Task goal:
Repeat the listing beneath this line exactly, keeping every character.

------ Dataset

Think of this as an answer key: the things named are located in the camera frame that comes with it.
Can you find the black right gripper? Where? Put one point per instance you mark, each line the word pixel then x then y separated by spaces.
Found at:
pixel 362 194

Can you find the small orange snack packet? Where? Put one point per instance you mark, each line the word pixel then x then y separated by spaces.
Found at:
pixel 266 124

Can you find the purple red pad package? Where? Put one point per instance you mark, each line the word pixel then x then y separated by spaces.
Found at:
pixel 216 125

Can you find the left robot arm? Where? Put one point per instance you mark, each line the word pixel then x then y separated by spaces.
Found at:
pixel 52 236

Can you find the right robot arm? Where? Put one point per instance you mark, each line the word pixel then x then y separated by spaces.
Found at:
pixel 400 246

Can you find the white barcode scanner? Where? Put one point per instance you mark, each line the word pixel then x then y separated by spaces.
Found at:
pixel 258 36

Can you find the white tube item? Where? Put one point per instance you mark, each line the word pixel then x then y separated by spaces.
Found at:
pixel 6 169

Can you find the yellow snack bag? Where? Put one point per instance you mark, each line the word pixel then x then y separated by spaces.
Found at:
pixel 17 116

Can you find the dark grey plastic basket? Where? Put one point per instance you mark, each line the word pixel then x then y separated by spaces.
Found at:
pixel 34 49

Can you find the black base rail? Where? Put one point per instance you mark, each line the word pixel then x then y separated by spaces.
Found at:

------------

Task output:
Think of this as an answer key: the things named are located in the camera frame that comes with it.
Can you find the black right gripper? Where? Put one point per instance you mark, each line the word pixel then x then y separated by spaces.
Found at:
pixel 362 194

Can you find the small orange snack packet? Where? Put one point per instance you mark, each line the word pixel then x then y separated by spaces.
Found at:
pixel 266 124

Can you find the purple red pad package? Where? Put one point per instance you mark, each line the word pixel then x then y separated by spaces.
Found at:
pixel 216 125

Can you find the left robot arm? Where? Put one point per instance you mark, each line the word pixel then x then y separated by spaces.
Found at:
pixel 52 236

Can you find the right robot arm? Where? Put one point per instance you mark, each line the word pixel then x then y separated by spaces.
Found at:
pixel 400 246

Can you find the white barcode scanner? Where? Put one point per instance you mark, each line the word pixel then x then y separated by spaces.
Found at:
pixel 258 36

Can you find the white tube item? Where? Put one point per instance you mark, each line the word pixel then x then y separated by spaces.
Found at:
pixel 6 169

Can you find the yellow snack bag? Where? Put one point per instance you mark, each line the word pixel then x then y separated by spaces.
Found at:
pixel 17 116

Can you find the dark grey plastic basket? Where? Put one point per instance you mark, each line the word pixel then x then y separated by spaces.
Found at:
pixel 34 49

Can you find the black base rail? Where? Put one point per instance you mark, each line the word pixel then x then y separated by spaces.
Found at:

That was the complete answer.